Say how many lines of the listing below include "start". Write only that number.

= Beginning of Section =

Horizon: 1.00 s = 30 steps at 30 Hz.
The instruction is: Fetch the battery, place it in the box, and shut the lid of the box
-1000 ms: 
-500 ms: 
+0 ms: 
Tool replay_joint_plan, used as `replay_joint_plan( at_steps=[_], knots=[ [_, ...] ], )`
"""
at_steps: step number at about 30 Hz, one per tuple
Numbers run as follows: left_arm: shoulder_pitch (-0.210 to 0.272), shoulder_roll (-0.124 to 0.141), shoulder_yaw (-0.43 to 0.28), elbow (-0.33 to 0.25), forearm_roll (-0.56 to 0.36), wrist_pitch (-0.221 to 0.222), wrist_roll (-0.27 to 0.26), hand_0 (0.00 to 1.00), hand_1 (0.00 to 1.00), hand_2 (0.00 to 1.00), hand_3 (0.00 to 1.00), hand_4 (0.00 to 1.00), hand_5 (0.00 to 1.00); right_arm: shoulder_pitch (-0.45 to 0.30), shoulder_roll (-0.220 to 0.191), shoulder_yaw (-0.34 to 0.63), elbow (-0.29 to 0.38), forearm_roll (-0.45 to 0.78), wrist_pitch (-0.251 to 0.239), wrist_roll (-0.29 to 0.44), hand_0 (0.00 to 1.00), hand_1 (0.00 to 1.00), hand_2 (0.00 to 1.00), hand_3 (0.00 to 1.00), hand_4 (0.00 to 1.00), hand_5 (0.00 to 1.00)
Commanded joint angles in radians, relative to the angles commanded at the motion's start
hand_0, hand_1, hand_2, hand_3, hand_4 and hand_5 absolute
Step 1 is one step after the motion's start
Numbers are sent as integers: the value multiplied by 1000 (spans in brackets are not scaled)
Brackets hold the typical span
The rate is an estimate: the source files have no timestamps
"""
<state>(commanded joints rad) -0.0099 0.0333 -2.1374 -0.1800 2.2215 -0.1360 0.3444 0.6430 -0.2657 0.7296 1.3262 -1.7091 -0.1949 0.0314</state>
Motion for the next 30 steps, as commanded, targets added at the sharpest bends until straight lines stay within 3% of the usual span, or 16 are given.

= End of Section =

_FINISHED TASK:_ 2